How do we make this happen? First, we need to make organizational design part of the business’s ongoing processes. One way to do this is by integrating “alignment wellness checks” into regular strategic planning cycles. For example, quarterly business reviews are a great time to ask, "How does this change affect each part of our organization?"

Leaders should be asking questions like:

  1. Has the purpose of our organization shifted?
  2. Are we delivering the right value to our customers or key stakeholders?
  3. Do we have the necessary capabilities to meet those needs?
  4. Are our systems (work, structure, metrics, people, rewards, leadership, culture) aligned to support these capabilities?

Leaders should also evaluate divisions and functions on a regular basis to find areas for improvement.

By regularly checking in and adjusting, leaders can identify areas that need to change before they become major problems. This way, instead of a big, disruptive overhaul every few years, the organization can make small, manageable changes over time. Now, leaders are cleaning as they go – not waiting for the house to become a disaster zone.

Giving Leaders the Right Tools for Continuous Alignment

To make this new approach work, leaders need to be equipped with the right tools and mindset. For too long, organizational design and change management have been handled by outside experts. While experts still have a place, ownership needs to shift to the leaders of the organization. Aligning the organization to its strategy should be their primary responsibility, and it’s the most important work they do.

At every level of the organization, leaders should be thinking about alignment and design. But, to do this effectively, they need the proper tools. When HR leaders hear this advice, they often ask, “That’s great, but how do we get leaders to actually do this?” The answer is simple: leaders already want to be organization designers. Every time they call for a reorganization, adjust the business model, or try to improve efficiencies, they’re designing their organization.

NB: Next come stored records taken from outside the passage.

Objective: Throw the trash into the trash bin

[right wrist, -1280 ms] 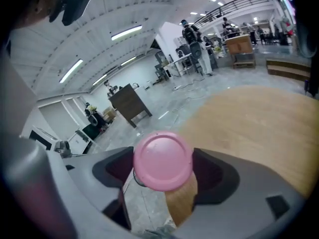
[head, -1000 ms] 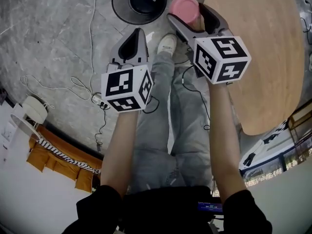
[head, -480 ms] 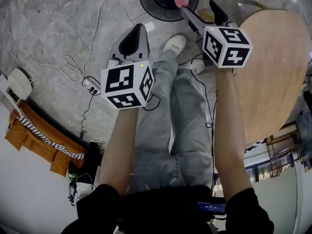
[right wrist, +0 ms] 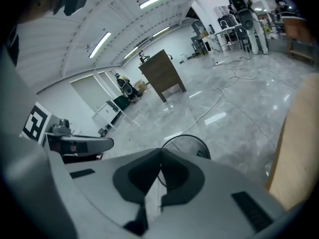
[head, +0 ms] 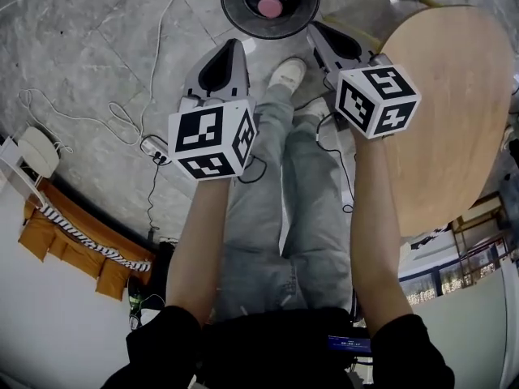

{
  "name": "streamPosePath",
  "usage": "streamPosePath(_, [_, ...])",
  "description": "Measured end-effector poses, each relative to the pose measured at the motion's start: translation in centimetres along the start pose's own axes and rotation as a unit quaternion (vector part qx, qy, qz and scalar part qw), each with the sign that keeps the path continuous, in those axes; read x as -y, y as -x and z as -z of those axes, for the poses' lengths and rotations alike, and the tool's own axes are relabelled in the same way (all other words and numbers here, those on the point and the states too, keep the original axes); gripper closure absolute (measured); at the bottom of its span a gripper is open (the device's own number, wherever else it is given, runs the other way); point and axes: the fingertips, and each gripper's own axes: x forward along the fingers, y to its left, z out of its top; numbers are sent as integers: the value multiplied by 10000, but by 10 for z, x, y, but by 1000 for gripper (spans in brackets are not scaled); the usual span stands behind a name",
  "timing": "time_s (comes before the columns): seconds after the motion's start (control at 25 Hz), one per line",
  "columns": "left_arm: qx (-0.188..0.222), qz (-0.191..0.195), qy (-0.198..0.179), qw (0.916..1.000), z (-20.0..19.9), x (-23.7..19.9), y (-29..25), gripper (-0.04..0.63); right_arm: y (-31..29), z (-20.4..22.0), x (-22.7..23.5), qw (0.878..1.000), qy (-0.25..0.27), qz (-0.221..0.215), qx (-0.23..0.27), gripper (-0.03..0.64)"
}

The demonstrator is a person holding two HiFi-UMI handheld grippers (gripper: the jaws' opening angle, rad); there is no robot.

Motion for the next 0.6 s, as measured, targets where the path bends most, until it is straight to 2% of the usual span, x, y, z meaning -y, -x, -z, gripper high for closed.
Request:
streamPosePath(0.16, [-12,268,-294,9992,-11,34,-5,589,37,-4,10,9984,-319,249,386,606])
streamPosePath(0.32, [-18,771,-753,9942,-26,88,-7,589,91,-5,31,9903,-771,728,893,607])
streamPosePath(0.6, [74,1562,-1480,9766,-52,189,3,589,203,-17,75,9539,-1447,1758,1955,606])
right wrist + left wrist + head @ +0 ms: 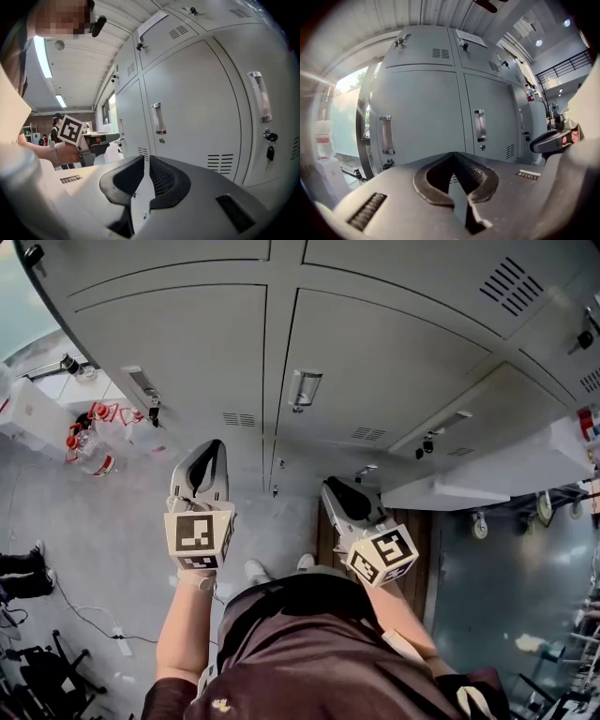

The problem is that many leaders are novices at this, trying to design a multi-billion-dollar organization without the right tools or experience. That’s where experts come in – not to drive the process, but to teach and coach leaders, helping them become more effective at leading the design process.

The organizations that embrace liquid design will have the edge in the future. They will be agile and adaptable, able to respond to changing markets and customer demands. And they will win.